Mary’s reaction to the angel’s strange greeting is expected. “Greetings, you who are highly favored! The Lord is with you.” She was “highly favored” but also “greatly troubled”. Luke says she wondered what kind of greeting this might be. Gabriel assured her she had nothing to fear—she had found favor (grace) with God. (Luke 1.28-30 NIV)
Quoting the ancient Prophet Isaiah he said, “You will become pregnant and give birth to a son and call his name Jesus. He will be great, be called ‘Son of the Highest.’ The Lord God will give him the throne of his father David; He will rule Jacob’s house forever—no end, ever, to his kingdom.” (Luke 1.31-33 NIV)
Zachariah was in disbelief but Mary was just wondering how this would happen to a virgin. When Gabriel explained it and reminded her of her cousin’s extraordinary pregnancy she joyfully accepted God’s favor!
Here’s Luke’s account in the Message. “The Holy Spirit will come upon you, the power of the Highest hover over you; Therefore, the child you bring to birth will be called Holy, the Son of God. And did you know that your cousin Elizabeth conceived a son, old as she is? Everyone called her barren, and here she is six months’ pregnant! Nothing, you see, is impossible with God.” (Luke 1.36-37 MSG)
JOY doesn’t always come the way we expect it. It can come in some confusing but surprising packages!
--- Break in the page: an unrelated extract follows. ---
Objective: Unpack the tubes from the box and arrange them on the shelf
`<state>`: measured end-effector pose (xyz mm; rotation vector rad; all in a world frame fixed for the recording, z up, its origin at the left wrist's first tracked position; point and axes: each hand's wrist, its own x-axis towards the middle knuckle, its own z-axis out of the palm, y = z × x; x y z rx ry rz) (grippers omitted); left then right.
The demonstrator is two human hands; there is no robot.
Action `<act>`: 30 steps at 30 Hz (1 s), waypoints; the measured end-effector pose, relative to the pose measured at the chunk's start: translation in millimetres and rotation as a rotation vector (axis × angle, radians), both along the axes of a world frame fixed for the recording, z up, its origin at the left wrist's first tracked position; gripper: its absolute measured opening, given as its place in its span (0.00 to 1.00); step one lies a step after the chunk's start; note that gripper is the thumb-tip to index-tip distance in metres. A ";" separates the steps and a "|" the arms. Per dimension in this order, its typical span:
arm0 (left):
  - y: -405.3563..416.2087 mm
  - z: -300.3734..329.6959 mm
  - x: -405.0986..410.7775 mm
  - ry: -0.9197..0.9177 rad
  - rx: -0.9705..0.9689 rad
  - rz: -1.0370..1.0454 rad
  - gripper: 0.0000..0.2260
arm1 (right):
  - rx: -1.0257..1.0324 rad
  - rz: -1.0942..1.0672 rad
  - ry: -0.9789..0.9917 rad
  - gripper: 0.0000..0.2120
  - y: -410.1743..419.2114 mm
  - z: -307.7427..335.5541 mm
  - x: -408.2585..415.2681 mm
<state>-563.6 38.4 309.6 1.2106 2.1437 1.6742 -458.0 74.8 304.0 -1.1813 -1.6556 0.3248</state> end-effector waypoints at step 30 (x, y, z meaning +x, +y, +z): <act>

Mary said, “Yes, I see it all now: I’m the Lord’s maid, ready to serve. Let it be with me just as you say.”
Some commentaries say all young Jewish girls grew up with the hope that they may someday mother the Messiah. I don’t know about that but Mary seemed to anticipate with JOY the arrival of little Jesus.
She immediately packed up and headed off to the hills to stay with cousin Elisabeth who would better understand her awkward pregnancy. She also avoided the small town chatter in Nazareth.
Something that would catch Luke’s attention as a Godly Physician is referenced in (v. 41) “When Elizabeth heard Mary’s greeting, the baby leaped in her womb, and Elizabeth was filled with the Holy Spirit.”
Both Elizabeth and Mary break out in prophetic songs. This is a teenage girl and an older cousin breaking down the generation gap with joy filled praise. Christmas is all about Jesus. Anticipating his arrival brings JOY!
Women may relate to this easier than us guys. But gentleman remember this is a Doctor that wants us men, like the Honorable Theophilus, to make sure we don’t miss any important detail of this incredible story.
Luke says Elisabeth got loud and she sang out “exuberantly”, “You’re so blessed among women, and the babe in your womb, also blessed! And why am I so blessed that the mother of my Lord visits me? The moment the sound of your greeting entered my ears, The babe in my womb skipped like a lamb for sheer joy. Blessed woman, who believed what God said, believed every word would come true! (Luke 1.42 MSG)
Luke must have like concerts because he records every lyric of Mary’s joyful response. Mary’s song is traditionally called the Magnificat. She magnifies and amplifies the goodness and faithfulness of God.
The Message bible catches Mary’s informed and spirit inspired singing.
We don’t know the tune and cant sing it but let’s stand and declare it!
“I’m bursting with God-news; I’m dancing the song of my Savior God. God took one good look at me, and look what happened—I’m the most fortunate woman on earth! What God has done for me will never be forgotten, the God whose very name is holy, set apart from all others. His mercy flows in wave after wave on those who are in awe before him. He bared his arm and showed his strength, scattered the bluffing braggarts. He knocked tyrants off their high horses, pulled victims out of the mud. The starving poor sat down to a banquet; the callous rich were left out in the cold. He embraced his chosen child, Israel; he remembered and piled on the mercies, piled them high. It’s exactly what he promised, beginning with Abraham and right up to now."
If the politics or the pressures of this season have you down-- let him lift you up! Christmas is all about Jesus. Advent means, He’s coming. He came, He comes, He’s coming again.
With Dr. Luke let’s anticipate the JOY of His presence!